WHAT NEEDS TO BE DONE »
Return, exactly as written, every line from the first line of the data below through the line that contains "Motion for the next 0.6".

THE DATA »
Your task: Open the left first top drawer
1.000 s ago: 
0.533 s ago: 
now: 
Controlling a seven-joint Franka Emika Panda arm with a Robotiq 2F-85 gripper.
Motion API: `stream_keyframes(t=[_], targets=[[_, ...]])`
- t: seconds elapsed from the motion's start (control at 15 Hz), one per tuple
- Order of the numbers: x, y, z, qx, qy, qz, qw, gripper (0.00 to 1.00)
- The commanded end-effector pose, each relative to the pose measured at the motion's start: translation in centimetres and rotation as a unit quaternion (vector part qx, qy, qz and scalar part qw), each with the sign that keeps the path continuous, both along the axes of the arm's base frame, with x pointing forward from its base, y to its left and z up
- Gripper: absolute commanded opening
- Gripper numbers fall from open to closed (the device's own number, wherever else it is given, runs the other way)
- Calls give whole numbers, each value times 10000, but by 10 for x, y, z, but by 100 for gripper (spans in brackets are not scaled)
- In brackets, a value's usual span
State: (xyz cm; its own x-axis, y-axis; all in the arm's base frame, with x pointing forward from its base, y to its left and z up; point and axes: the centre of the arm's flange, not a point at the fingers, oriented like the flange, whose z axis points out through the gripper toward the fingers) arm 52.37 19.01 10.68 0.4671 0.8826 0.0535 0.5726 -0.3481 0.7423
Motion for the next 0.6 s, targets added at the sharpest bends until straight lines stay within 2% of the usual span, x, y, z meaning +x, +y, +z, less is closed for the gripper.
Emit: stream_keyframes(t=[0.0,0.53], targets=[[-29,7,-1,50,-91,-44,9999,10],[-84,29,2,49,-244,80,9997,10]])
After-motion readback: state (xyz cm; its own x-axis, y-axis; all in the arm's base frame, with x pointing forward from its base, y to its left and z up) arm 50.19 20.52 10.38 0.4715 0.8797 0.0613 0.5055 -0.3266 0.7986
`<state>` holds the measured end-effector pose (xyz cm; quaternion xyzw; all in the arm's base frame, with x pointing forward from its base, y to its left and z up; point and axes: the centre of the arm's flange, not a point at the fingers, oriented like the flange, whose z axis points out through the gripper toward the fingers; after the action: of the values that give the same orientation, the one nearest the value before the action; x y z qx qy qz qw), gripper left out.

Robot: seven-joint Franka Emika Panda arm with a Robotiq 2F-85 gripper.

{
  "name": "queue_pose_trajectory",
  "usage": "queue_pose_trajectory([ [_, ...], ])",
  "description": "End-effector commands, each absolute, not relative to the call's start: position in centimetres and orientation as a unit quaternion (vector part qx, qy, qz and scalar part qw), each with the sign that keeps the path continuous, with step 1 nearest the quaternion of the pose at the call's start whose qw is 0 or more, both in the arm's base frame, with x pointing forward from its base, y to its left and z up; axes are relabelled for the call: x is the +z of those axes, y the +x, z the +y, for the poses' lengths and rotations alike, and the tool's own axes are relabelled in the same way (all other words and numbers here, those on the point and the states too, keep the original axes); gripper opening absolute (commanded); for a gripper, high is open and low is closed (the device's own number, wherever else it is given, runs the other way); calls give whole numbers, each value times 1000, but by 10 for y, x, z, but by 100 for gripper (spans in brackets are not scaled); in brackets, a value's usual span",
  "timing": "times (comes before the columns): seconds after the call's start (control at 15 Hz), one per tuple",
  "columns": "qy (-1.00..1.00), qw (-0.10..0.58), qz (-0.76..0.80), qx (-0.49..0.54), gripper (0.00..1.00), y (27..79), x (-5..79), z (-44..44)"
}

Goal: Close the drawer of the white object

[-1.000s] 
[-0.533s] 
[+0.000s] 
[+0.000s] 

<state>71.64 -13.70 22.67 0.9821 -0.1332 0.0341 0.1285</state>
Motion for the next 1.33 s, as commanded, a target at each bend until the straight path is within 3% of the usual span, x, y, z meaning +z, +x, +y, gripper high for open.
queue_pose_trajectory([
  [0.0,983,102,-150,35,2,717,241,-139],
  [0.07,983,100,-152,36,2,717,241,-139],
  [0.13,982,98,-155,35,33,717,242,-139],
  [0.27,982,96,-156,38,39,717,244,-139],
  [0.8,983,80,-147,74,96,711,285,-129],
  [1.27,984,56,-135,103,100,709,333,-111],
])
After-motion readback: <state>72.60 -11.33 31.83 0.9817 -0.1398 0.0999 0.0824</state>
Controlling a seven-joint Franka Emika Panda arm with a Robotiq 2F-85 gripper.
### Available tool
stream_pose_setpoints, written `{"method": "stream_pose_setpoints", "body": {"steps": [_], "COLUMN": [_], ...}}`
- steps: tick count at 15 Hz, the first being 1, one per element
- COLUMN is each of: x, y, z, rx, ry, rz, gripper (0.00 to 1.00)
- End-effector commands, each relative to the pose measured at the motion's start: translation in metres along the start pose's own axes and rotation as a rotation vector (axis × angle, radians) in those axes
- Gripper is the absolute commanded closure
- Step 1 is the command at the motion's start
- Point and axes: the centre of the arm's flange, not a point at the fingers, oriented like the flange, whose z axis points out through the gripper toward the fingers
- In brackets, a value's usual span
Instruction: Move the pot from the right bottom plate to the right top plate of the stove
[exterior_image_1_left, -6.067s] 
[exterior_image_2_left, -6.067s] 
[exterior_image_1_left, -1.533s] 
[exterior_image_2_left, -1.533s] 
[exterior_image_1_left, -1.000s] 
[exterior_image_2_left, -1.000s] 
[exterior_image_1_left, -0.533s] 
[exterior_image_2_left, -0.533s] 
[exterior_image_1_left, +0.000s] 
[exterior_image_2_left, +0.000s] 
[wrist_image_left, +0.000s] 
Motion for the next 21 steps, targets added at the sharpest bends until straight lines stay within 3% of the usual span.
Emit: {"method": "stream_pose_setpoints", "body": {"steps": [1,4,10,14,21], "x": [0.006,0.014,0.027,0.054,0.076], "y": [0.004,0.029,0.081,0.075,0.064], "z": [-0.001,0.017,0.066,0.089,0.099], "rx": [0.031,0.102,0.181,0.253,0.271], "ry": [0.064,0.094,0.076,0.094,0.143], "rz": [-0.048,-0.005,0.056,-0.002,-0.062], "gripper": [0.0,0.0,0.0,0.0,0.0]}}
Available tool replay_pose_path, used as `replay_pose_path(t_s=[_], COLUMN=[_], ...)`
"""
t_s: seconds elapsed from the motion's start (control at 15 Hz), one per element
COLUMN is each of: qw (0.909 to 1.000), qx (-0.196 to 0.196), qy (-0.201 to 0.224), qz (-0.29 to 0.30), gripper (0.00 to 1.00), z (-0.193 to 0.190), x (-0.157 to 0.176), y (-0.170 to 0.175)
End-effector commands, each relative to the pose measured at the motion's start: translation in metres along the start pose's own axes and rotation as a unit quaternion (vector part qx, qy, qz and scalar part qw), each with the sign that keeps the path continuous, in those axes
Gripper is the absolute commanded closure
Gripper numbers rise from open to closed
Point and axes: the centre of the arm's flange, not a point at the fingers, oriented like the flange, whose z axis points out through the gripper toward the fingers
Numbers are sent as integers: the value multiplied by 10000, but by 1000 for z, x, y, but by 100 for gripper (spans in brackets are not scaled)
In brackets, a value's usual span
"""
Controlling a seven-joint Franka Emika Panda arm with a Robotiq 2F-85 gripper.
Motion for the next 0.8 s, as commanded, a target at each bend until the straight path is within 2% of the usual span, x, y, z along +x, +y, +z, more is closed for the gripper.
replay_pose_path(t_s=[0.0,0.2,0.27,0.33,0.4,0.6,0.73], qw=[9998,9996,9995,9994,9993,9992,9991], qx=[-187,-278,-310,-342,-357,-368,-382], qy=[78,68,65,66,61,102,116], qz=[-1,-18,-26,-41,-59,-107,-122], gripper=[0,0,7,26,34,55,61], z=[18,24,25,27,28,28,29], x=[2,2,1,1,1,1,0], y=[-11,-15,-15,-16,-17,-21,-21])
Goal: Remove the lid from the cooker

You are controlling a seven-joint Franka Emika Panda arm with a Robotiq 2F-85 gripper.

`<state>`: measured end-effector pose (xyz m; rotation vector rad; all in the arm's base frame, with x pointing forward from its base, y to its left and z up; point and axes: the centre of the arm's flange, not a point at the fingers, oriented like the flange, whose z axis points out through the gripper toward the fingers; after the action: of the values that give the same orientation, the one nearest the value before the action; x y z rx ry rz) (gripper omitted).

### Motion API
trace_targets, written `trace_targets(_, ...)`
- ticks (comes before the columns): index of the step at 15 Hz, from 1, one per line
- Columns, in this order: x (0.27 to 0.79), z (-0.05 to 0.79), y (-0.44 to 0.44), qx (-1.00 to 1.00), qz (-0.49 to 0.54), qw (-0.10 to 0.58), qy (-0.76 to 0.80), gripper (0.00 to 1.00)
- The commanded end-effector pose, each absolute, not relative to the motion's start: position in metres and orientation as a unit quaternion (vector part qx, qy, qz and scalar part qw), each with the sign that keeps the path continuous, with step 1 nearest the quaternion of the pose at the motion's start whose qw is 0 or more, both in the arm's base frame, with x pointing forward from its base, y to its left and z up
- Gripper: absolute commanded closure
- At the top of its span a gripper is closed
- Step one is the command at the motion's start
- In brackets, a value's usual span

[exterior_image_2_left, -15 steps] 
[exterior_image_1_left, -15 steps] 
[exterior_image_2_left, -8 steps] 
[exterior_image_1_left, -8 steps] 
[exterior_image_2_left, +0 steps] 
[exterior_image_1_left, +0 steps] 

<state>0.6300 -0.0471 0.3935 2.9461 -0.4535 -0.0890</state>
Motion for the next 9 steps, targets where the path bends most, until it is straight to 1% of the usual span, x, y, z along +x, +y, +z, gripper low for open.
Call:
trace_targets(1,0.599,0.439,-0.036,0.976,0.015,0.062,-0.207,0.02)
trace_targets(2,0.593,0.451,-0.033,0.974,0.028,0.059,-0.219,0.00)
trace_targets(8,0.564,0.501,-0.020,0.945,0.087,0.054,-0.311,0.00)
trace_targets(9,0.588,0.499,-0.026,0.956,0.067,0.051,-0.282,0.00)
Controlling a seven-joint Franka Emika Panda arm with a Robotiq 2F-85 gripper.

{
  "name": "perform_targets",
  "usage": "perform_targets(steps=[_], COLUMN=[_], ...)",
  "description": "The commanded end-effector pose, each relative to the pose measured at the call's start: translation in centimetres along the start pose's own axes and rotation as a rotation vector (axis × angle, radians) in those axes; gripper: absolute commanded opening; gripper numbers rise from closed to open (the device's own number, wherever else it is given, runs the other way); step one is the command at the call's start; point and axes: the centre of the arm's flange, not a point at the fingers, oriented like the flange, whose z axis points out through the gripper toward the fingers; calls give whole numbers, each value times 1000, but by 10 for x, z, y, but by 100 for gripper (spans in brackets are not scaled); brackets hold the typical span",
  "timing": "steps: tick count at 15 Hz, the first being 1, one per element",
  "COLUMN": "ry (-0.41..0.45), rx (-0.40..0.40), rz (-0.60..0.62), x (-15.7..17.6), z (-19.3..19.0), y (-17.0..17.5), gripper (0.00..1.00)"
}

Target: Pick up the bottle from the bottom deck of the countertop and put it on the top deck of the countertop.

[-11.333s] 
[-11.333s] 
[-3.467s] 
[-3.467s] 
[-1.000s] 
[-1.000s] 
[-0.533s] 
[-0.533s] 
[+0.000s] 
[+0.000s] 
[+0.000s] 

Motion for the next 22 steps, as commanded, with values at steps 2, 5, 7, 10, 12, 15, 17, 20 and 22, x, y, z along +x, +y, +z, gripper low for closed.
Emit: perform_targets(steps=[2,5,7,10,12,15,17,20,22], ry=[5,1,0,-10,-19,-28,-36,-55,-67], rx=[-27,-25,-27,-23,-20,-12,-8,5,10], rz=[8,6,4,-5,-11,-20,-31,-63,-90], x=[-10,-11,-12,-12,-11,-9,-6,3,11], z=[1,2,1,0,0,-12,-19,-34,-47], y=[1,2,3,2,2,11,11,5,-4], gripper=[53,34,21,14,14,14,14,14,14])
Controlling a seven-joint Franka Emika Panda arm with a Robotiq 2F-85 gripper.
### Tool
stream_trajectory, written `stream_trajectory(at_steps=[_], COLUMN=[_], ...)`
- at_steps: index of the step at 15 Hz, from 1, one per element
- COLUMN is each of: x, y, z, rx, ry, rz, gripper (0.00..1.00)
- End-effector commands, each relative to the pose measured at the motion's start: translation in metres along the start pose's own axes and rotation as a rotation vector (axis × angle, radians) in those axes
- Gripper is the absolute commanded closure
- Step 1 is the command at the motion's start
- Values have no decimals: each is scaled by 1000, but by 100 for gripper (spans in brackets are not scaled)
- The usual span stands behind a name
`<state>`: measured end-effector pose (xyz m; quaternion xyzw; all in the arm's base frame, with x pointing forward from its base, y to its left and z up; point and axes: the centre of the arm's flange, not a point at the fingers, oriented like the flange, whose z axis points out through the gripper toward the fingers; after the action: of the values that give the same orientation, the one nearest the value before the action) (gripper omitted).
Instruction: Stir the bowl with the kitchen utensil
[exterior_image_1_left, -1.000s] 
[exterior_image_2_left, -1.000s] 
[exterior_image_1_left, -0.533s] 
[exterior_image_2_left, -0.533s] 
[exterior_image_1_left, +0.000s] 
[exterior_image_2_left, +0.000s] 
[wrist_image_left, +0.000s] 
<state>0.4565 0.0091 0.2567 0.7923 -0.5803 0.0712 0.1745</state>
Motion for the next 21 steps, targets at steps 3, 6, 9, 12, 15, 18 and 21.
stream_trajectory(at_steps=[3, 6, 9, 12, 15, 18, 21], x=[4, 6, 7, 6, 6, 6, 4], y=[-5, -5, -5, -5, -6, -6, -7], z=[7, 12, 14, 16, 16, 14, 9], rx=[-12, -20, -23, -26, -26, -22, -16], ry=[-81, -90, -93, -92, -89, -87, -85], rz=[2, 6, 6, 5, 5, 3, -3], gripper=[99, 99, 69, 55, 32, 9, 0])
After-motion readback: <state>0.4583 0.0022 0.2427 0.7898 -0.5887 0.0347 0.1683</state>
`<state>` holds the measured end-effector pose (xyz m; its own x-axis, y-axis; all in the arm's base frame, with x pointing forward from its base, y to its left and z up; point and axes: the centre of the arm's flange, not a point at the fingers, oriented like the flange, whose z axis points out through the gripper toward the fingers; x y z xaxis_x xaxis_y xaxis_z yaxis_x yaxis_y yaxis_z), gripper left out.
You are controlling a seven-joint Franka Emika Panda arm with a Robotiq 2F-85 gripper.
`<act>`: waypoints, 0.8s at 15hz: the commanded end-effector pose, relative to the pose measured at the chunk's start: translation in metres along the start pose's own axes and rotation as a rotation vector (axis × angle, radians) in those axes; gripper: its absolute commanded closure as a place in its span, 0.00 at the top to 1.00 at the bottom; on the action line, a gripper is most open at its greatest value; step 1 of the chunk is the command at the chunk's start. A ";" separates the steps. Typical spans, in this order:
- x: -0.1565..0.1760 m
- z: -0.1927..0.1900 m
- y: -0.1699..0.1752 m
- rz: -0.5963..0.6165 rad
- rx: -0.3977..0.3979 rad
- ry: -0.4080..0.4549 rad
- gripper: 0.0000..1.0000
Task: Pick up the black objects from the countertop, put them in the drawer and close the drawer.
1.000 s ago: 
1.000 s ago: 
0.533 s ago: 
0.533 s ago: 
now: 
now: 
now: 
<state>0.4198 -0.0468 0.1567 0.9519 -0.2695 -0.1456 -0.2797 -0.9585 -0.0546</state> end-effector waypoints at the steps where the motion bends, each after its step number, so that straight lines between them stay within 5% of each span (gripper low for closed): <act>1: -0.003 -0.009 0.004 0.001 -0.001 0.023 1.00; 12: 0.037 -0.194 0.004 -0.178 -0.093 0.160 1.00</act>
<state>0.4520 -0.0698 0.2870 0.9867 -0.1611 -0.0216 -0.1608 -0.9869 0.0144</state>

EXERCISE RESULT »
Your task: Open the left first top drawer
1.000 s ago: 
0.533 s ago: 
now: 
Controlling a seven-joint Franka Emika Panda arm with a Robotiq 2F-85 gripper.
Motion API: `stream_keyframes(t=[_], targets=[[_, ...]])`
- t: seconds elapsed from the motion's start (control at 15 Hz), one per tuple
- Order of the numbers: x, y, z, qx, qy, qz, qw, gripper (0.00 to 1.00)
- The commanded end-effector pose, each relative to the pose measured at the motion's start: translation in centimetres and rotation as a unit quaternion (vector part qx, qy, qz and scalar part qw), each with the sign that keeps the path continuous, both along the axes of the arm's base frame, with x pointing forward from its base, y to its left and z up
- Gripper: absolute commanded opening
- Gripper numbers fall from open to closed (the device's own number, wherever else it is given, runs the other way)
- Calls give whole numbers, each value times 10000, but by 10 for x, y, z, but by 100 for gripper (spans in brackets are not scaled)
- In brackets, a value's usual span
State: (xyz cm; its own x-axis, y-axis; all in the arm's base frame, with x pointing forward from its base, y to its left and z up; point and axes: the centre of the arm's flange, not a point at the fingers, oriented like the flange, whose z axis points out through the gripper toward the fingers) arm 52.37 19.01 10.68 0.4671 0.8826 0.0535 0.5726 -0.3481 0.7423
Motion for the next 0.6 s, targets added at the sharpest bends until straight lines stay within 2% of the usual span, x, y, z meaning +x, +y, +z, less is closed for the gripper.

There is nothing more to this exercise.